§ WORK ORDER
Give again the entries below exactly, beginning at the first line and ending at the line with "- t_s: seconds".

Records from a data collection:
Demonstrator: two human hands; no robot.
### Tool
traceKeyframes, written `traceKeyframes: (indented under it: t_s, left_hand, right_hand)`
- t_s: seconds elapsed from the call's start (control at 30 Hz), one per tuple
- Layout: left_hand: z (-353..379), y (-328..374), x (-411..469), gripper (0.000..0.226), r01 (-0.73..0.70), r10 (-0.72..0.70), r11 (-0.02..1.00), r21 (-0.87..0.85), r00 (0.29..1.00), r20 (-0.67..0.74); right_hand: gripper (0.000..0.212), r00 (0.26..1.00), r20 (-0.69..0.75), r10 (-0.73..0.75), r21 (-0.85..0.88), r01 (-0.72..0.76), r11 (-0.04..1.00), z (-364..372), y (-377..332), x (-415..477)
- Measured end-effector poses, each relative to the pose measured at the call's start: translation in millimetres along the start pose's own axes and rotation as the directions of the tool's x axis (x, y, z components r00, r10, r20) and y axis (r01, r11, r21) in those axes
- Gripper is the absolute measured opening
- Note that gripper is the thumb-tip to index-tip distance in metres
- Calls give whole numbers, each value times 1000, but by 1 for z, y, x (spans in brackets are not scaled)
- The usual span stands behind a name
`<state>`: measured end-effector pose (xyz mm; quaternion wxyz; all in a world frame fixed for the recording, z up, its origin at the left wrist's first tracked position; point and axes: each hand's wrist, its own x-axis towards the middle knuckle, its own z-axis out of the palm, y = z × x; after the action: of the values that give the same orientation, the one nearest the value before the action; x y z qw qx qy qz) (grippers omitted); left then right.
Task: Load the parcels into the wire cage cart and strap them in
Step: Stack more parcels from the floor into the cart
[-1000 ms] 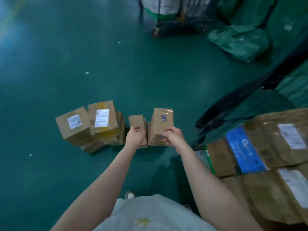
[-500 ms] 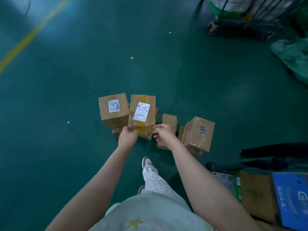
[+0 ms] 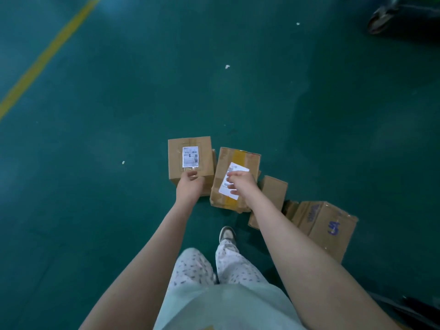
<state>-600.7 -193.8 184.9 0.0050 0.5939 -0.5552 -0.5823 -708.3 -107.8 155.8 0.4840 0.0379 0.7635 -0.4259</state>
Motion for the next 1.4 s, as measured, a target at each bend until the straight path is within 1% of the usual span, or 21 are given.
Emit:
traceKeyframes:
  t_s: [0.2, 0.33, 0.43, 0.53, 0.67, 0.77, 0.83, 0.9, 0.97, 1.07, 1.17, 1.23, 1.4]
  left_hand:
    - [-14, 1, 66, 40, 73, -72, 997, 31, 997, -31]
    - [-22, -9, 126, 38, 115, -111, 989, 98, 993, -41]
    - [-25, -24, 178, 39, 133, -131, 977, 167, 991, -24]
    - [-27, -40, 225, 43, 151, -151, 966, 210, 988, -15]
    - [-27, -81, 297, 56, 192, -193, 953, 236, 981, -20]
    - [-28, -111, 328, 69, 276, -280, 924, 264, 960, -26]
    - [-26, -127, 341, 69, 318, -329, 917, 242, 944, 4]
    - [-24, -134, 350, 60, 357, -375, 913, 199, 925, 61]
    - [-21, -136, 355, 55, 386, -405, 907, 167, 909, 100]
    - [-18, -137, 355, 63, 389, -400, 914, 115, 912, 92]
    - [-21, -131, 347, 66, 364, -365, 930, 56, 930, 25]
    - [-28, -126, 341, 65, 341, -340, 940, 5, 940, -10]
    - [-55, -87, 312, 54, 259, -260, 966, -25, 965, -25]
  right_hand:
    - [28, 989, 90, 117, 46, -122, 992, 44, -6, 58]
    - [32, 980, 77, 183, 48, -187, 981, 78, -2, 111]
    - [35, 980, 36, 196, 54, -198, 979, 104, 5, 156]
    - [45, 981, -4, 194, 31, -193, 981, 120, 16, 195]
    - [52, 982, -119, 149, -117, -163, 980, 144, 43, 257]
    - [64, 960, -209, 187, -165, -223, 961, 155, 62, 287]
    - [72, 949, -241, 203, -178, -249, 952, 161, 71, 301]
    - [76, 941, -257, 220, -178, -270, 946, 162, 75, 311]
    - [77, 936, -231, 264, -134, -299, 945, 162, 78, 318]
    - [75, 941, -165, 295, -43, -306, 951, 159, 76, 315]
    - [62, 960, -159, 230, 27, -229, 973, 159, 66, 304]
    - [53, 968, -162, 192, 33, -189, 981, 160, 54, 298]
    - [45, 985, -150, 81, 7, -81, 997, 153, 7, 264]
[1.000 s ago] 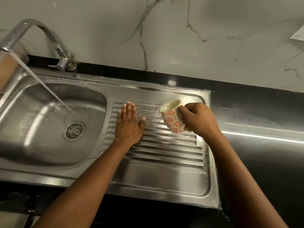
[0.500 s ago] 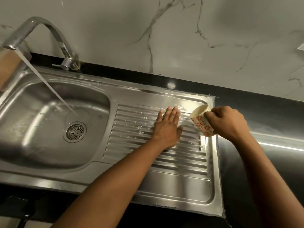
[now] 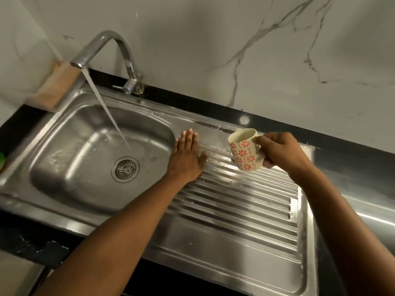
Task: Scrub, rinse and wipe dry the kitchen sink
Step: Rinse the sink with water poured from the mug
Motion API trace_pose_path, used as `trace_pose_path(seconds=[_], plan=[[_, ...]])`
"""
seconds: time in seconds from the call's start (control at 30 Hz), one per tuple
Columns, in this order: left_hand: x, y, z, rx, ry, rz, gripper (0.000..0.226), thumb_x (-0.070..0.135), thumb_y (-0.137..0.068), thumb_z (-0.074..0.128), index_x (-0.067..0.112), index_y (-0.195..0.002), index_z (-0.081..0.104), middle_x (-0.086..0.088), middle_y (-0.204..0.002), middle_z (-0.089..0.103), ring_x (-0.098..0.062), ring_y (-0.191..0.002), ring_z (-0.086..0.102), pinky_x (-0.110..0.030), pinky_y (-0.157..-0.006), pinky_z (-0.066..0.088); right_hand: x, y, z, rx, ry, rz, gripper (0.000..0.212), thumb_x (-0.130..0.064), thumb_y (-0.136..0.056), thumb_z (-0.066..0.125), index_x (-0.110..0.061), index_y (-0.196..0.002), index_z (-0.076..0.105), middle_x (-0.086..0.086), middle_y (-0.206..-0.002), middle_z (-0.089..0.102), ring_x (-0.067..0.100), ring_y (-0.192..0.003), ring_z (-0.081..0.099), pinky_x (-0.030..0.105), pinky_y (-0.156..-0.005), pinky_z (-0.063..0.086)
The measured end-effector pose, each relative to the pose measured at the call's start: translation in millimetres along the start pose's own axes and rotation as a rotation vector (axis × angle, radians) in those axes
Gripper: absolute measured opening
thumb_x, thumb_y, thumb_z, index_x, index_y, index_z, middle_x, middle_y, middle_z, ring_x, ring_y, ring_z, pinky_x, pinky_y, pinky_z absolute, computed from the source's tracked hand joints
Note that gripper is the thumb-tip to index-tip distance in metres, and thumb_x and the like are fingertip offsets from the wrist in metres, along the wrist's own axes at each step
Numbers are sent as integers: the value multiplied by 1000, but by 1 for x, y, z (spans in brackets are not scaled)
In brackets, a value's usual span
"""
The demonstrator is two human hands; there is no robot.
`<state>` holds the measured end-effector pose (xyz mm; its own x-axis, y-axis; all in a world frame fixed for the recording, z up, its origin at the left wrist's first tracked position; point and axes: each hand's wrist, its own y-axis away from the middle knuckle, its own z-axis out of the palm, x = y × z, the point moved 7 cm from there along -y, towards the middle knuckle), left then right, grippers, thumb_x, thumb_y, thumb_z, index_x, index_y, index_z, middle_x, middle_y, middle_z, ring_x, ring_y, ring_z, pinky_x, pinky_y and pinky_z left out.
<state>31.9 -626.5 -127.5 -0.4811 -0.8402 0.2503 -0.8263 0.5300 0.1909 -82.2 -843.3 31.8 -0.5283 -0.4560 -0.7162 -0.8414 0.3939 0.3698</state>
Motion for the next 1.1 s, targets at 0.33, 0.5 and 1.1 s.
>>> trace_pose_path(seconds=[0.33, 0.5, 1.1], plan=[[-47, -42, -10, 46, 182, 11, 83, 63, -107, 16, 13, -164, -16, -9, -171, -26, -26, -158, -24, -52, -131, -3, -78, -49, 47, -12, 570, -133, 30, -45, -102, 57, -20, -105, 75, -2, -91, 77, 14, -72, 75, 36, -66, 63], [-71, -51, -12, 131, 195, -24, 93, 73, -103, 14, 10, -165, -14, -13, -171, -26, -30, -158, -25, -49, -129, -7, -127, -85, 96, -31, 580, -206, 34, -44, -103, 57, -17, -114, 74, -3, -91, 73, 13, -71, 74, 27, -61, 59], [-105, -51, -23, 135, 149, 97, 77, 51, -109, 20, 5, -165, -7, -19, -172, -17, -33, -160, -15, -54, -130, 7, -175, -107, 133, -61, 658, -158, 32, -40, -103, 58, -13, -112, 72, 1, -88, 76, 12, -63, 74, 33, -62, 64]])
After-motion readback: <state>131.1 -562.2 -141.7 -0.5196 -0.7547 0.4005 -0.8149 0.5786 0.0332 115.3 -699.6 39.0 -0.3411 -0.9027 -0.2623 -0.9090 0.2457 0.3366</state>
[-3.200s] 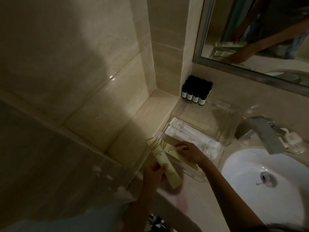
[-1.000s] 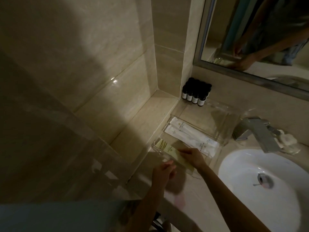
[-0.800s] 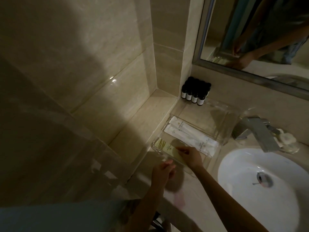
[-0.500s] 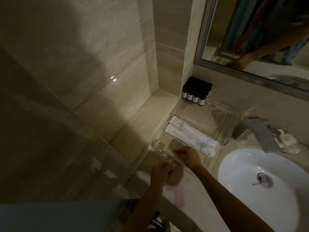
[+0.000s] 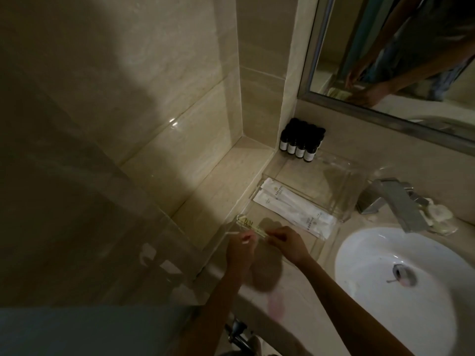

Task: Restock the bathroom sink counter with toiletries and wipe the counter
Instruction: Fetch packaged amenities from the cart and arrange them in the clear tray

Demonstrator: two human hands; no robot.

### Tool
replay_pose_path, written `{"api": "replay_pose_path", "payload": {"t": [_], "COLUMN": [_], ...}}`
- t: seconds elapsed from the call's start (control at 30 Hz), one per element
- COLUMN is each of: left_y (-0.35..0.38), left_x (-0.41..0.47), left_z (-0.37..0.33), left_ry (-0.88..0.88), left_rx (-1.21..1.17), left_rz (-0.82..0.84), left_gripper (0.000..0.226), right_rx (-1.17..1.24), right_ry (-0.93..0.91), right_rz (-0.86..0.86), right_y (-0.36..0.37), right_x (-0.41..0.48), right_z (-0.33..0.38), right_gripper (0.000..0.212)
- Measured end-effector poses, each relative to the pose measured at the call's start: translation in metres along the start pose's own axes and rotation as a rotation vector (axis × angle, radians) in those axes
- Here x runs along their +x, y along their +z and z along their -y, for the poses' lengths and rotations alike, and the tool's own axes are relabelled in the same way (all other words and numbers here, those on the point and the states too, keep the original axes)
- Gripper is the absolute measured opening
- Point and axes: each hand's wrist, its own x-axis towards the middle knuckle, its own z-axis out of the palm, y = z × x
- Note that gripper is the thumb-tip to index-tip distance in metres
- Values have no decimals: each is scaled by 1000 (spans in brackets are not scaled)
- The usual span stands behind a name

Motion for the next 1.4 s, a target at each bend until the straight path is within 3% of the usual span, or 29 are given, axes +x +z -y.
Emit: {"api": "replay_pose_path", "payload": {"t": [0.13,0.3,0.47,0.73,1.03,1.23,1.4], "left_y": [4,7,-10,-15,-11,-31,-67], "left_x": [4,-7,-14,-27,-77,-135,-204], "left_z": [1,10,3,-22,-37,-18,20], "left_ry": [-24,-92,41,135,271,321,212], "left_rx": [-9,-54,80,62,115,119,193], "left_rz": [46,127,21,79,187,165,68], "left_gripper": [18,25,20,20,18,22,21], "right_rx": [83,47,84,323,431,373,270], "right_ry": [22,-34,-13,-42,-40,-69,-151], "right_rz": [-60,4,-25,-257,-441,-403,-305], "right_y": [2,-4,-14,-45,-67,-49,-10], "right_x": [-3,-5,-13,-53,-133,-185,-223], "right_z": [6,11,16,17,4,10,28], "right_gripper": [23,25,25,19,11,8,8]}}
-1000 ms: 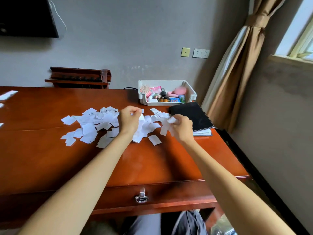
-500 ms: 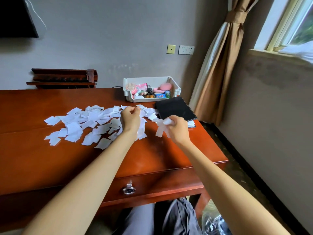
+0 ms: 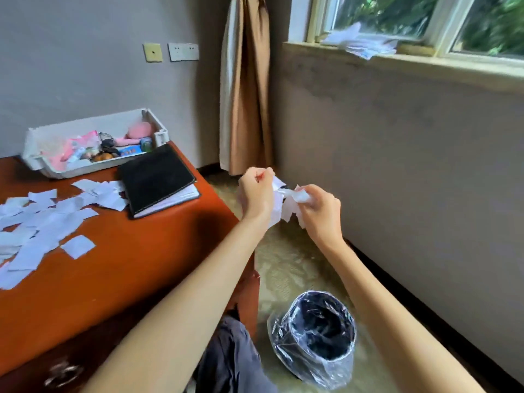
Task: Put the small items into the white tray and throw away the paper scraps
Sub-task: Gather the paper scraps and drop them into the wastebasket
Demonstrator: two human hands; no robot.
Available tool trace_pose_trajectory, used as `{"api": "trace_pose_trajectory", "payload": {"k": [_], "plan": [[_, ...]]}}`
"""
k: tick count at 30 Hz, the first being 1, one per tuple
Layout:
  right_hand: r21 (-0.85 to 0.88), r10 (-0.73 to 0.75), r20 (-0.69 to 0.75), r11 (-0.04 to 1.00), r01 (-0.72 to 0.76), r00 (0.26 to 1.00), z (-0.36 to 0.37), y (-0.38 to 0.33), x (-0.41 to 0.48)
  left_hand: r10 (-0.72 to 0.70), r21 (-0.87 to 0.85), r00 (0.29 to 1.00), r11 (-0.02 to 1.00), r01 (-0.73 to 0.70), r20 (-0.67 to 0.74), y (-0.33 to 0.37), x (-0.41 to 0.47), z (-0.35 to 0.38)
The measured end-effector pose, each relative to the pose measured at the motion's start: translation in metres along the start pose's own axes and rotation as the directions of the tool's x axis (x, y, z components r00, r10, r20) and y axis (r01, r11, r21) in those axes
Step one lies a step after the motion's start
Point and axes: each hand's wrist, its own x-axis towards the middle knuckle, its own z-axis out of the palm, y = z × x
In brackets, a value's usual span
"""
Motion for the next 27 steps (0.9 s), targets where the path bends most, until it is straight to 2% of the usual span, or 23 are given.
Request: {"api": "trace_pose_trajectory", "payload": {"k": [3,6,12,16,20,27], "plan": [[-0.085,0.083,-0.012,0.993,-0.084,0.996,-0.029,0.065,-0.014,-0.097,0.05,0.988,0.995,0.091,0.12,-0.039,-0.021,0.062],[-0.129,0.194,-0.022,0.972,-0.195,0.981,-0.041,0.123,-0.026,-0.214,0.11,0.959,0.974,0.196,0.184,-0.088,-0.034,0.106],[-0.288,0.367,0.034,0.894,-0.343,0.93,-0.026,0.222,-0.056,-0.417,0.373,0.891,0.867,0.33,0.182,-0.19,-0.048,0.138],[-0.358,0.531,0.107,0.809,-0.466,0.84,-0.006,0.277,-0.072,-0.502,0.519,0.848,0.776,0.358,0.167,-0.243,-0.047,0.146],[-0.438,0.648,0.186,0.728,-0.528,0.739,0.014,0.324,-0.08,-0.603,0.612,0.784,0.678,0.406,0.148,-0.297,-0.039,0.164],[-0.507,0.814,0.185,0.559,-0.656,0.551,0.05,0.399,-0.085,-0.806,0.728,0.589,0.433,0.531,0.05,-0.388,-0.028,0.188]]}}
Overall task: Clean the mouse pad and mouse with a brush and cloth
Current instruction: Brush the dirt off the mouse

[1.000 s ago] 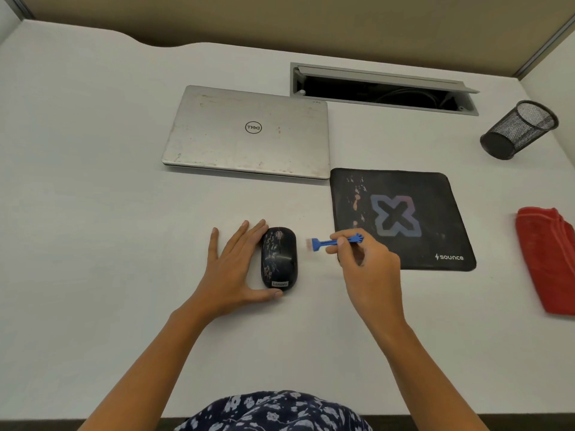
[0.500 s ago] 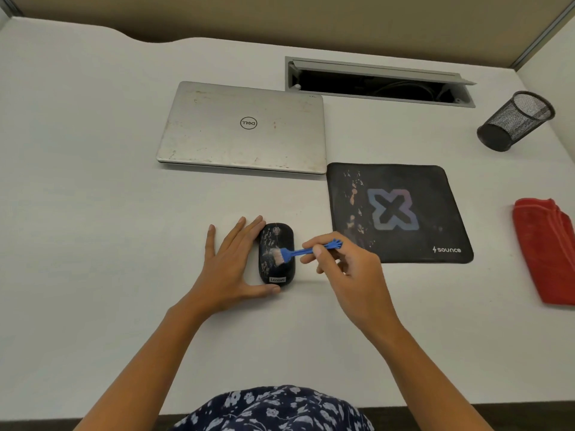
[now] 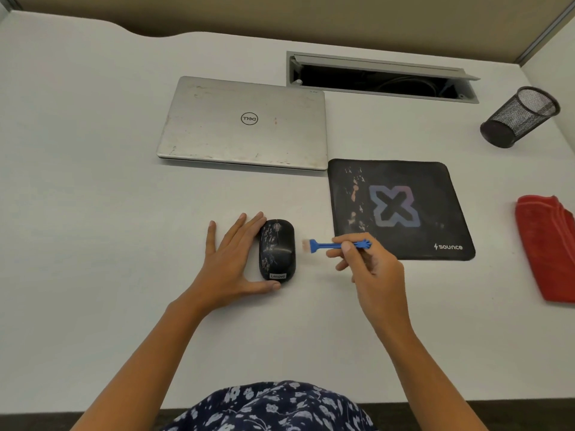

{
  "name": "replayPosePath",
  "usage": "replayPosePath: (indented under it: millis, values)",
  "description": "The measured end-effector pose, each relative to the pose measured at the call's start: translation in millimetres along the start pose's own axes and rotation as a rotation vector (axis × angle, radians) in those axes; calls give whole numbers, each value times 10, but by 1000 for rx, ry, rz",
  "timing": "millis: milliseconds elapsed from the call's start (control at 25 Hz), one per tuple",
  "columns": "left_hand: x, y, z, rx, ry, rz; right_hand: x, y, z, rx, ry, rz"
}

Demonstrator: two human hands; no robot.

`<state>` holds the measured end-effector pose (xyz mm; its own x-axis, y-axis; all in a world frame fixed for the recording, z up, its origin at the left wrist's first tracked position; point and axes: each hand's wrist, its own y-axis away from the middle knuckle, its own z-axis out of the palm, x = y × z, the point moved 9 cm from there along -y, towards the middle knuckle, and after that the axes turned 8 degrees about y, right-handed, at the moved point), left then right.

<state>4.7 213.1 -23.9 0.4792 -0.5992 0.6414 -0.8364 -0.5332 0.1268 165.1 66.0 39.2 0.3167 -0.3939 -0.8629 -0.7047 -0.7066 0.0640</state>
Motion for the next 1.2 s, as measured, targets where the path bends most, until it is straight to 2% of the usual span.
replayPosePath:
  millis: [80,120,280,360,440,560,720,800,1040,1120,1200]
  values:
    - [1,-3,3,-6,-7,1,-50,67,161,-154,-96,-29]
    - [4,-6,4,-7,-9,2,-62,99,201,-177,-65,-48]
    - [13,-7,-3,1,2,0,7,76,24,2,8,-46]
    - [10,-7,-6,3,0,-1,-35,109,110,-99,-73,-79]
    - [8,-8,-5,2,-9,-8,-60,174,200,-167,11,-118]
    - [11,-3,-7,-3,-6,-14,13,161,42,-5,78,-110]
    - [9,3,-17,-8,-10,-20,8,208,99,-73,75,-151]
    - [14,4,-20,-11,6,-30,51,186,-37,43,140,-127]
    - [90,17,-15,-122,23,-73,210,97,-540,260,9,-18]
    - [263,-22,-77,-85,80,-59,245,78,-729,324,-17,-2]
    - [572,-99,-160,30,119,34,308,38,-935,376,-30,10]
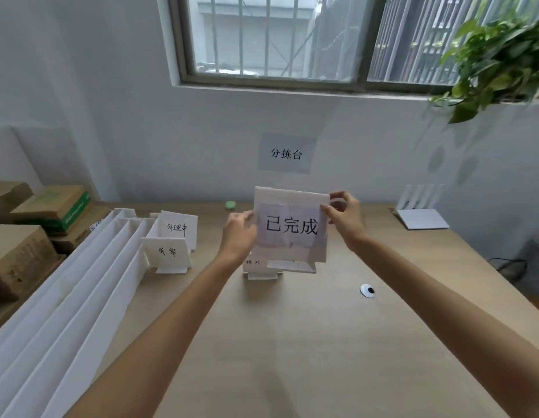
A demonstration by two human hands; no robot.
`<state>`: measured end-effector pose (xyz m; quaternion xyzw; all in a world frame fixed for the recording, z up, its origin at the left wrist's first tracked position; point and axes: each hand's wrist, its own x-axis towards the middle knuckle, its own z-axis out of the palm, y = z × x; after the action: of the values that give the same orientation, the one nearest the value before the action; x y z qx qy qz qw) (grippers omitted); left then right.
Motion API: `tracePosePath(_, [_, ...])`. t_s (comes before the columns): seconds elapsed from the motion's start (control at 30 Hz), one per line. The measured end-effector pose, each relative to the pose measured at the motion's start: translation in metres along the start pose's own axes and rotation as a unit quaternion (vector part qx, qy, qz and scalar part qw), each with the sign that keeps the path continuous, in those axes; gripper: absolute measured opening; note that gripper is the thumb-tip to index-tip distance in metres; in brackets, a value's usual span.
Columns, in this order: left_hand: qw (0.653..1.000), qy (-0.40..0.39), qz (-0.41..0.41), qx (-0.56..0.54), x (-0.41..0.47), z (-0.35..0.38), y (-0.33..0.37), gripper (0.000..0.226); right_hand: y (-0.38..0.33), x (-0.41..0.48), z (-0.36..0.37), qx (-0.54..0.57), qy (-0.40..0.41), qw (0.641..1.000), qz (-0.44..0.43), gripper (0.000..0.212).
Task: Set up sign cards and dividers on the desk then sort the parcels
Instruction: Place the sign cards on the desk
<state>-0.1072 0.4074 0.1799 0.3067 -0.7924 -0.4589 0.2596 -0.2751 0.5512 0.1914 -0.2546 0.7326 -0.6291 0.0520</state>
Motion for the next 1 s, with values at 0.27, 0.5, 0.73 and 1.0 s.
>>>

§ TASK RESULT
Demonstrator: two human hands; no robot.
### Tool
traceKeyframes, written `traceKeyframes: (indented under it: t_s, left_hand, right_hand)`
- t_s: seconds elapsed from the call's start (control at 30 Hz), one per tuple

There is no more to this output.